Please give all of the data again, character for character, and drop the pictures.
*** Block opens ***
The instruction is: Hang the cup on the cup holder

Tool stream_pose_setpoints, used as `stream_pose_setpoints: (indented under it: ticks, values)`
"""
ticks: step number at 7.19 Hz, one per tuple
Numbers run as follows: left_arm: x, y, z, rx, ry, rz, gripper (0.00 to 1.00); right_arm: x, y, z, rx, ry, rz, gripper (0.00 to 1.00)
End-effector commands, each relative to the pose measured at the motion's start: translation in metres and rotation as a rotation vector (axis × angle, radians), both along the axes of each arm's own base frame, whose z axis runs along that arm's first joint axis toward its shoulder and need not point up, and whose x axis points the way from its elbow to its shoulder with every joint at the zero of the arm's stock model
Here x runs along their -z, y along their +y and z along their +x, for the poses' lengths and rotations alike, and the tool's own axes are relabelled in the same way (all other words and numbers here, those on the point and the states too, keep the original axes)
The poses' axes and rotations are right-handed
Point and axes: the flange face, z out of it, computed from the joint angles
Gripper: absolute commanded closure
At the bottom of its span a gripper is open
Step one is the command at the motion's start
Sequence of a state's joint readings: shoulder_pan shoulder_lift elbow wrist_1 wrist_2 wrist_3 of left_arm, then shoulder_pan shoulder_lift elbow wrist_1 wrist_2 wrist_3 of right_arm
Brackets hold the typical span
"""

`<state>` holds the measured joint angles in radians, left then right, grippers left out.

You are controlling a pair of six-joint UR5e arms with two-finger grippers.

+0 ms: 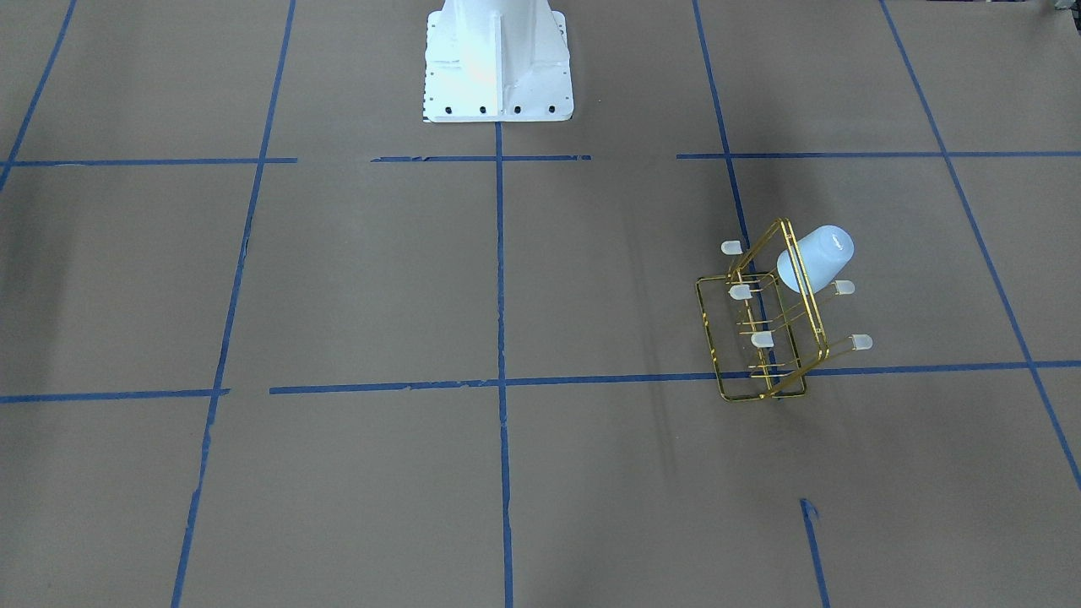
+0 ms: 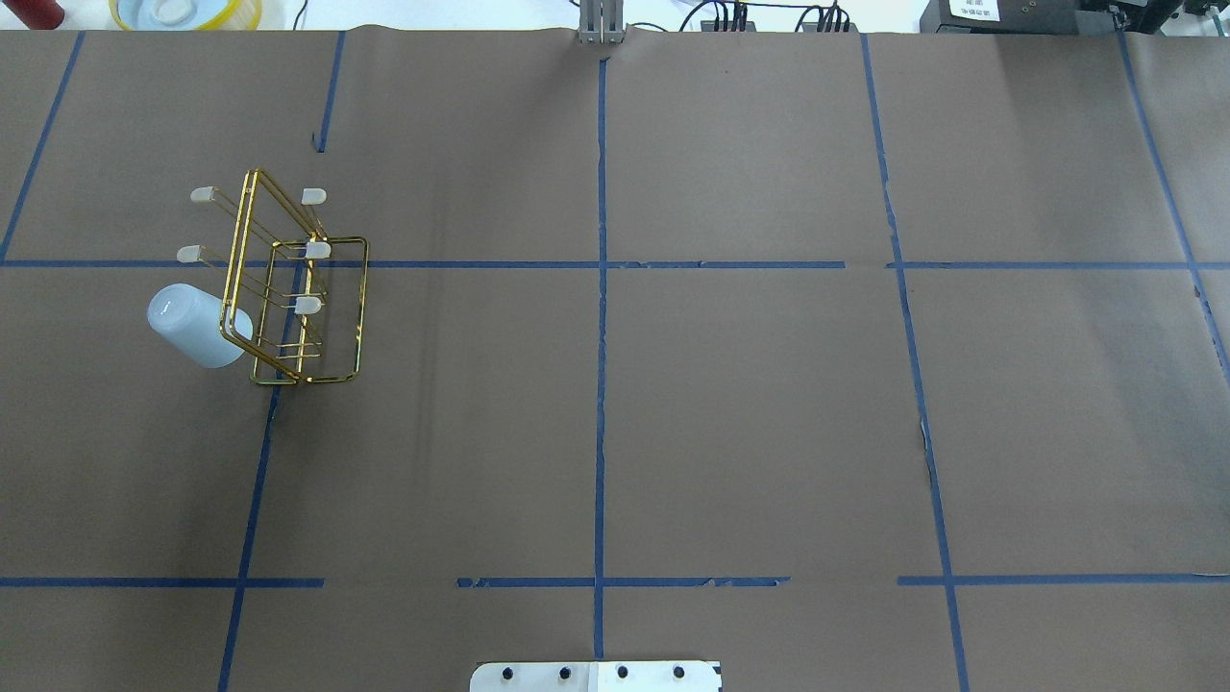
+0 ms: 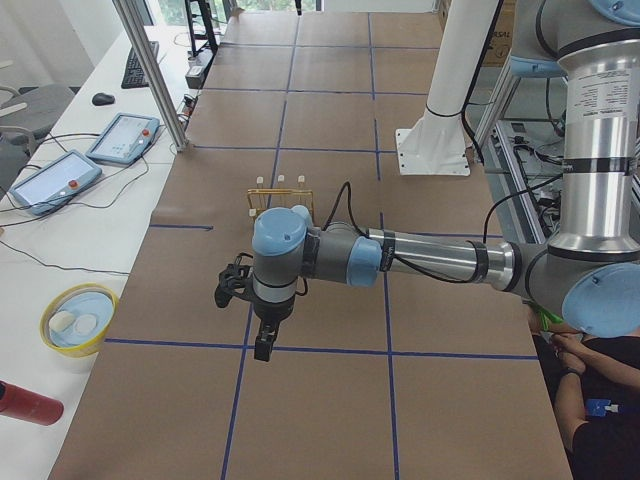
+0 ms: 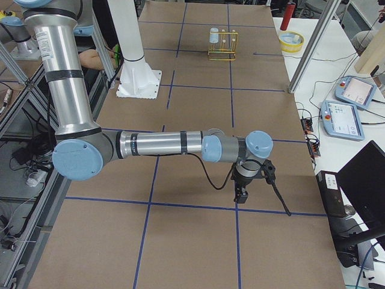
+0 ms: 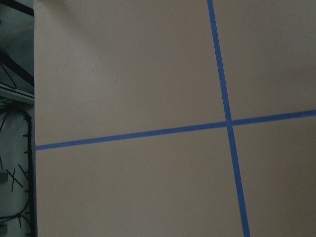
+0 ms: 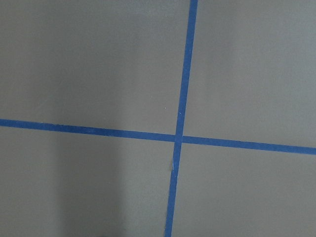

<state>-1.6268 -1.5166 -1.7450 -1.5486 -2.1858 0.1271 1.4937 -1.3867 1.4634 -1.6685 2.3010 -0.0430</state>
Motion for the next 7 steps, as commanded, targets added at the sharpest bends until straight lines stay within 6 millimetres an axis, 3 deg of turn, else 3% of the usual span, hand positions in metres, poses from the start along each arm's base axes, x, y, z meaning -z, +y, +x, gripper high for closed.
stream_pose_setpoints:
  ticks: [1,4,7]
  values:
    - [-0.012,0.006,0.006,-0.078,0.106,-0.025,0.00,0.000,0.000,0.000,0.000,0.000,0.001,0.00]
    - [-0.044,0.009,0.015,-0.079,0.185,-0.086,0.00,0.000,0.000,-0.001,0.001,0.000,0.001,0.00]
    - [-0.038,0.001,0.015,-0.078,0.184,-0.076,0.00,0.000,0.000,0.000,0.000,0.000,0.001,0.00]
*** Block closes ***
▶ [SOLUTION TO THIS PROBLEM]:
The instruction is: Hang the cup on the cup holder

Tool stream_pose_setpoints, used as `stream_pose_setpoints: (indented under it: ticks, values)`
"""
ticks: step number at 7.19 Hz, one per tuple
Numbers run as follows: left_arm: x, y, z, rx, ry, rz, gripper (0.00 to 1.00); right_arm: x, y, z, rx, ry, rz, gripper (0.00 to 1.00)
End-effector commands, each relative to the pose measured at the motion's start: translation in metres and rotation as a rotation vector (axis × angle, radians), both along the axes of each arm's own base frame, whose z axis runs along that arm's first joint axis toward its shoulder and need not point up, and whose x axis points the way from its elbow to its shoulder with every joint at the zero of the arm's stock model
Here x runs along their -z, y along their +y and z along their +x, for the poses' lengths and rotations alike, and the tool's own axes are relabelled in the same way (all other words and numbers here, those on the point and the states too, keep the original axes)
The poses' axes and rotations are right-handed
Point and axes: the flange face, z out of it, computed from the joint angles
Gripper: absolute commanded closure
At the bottom of its span a gripper is open
Step one is the command at the motion's start
Sequence of a state's joint readings: shoulder_pan shoulder_lift elbow wrist_1 wrist_2 wrist_3 of left_arm, then shoulder_pan shoulder_lift elbow wrist_1 wrist_2 wrist_3 of right_arm
Brackets hold the typical span
"""

`<state>` holds the measured joint angles in radians, left then right, grippers left out.

You are controlling a pair of six-joint UR5e arms with two-finger grippers.

+0 ms: 
+0 ms: 
+0 ms: 
+0 ms: 
+0 ms: 
+0 ms: 

<state>-1.6268 -1.5166 -1.7450 -1.5486 -2.1858 0.1271 1.4937 -1.3867 1.4634 -1.6685 2.3010 -0.0430</state>
Motion for the next 7 steps, as commanded, targets added at the sharpest bends until straight lines stay within 6 millimetres an axis, 3 deg of turn, else 3% of the usual span, hand positions in metres, poses from the start along each arm's base axes, x, y, z meaning -z, +y, +x, gripper high for closed.
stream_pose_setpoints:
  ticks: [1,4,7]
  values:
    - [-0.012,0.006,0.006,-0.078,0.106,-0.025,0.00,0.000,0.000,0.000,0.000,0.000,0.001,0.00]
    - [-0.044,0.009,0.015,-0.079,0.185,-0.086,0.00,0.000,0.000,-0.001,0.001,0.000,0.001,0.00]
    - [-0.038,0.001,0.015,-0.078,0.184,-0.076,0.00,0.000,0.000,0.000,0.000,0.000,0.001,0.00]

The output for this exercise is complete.